# teleworking from usa for a french company as tourist



## thomasb (Aug 18, 2009)

hello everybody!
I plan to do teleworking for my french company from usa for a short period (less than 3 months)

I would have to work for my company during the day as if i were in france.

I am wondering about which status/visa i need.
Does a tourist visa (i.e. no visa for french citizens) is enough ?

do i need an official mission leter from my company?

thanks
thomas


----------



## Fatbrit (May 8, 2008)

thomasb said:


> hello everybody!
> I plan to do teleworking for my french company from usa for a short period (less than 3 months)
> 
> I would have to work for my company during the day as if i were in france.
> ...


I really don't think there's a visa that allows what you require -- unless you're a journalist, that is.


----------



## Bevdeforges (Nov 16, 2007)

If you were on a short stay "business trip" - say, visiting the US site of your employer, or to perform some project or research for your employer - there probably wouldn't be any problem with your plan to telework. You can probably also get away with combining some business with a pleasure or other "non-working" trip - i.e. checking back with the office on a regular basis while vacationing in the US, or teleworking back in France while in the US to attend to family matters. 
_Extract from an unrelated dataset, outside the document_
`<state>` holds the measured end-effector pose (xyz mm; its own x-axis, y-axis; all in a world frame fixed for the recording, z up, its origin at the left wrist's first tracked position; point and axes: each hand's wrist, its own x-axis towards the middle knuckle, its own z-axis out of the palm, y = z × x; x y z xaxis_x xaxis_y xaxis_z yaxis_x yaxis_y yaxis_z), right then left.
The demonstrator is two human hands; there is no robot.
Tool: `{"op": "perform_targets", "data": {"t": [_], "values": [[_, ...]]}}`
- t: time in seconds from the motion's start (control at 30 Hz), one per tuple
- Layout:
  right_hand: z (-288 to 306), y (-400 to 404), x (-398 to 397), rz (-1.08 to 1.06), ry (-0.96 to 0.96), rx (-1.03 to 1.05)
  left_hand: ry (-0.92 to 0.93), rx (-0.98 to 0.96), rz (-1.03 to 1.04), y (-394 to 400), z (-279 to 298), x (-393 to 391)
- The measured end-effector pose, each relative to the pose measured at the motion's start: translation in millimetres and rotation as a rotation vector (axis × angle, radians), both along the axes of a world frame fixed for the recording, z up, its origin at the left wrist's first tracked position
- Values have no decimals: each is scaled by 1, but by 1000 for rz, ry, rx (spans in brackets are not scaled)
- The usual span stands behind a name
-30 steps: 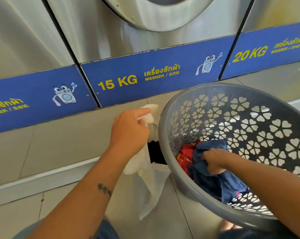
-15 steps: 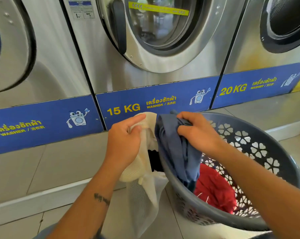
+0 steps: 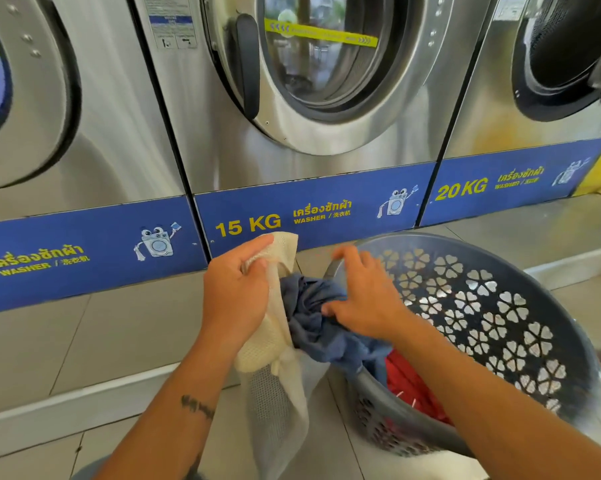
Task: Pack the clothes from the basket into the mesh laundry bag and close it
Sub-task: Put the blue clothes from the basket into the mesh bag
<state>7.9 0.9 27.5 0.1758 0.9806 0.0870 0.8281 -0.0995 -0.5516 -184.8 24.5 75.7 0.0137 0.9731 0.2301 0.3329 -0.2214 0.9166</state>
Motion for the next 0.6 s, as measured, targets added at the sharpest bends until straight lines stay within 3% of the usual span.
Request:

If you check the little box that says that the primary purpose of your visit is business, be prepared to detail to the nice immigration official exactly who you work for, what sort of work you're doing and be certain that your employer is aware of where you are and why you're there. And make sure you have a round trip ticket to show that you are going home withing the allowable time limit.
Cheers,
Bev


----------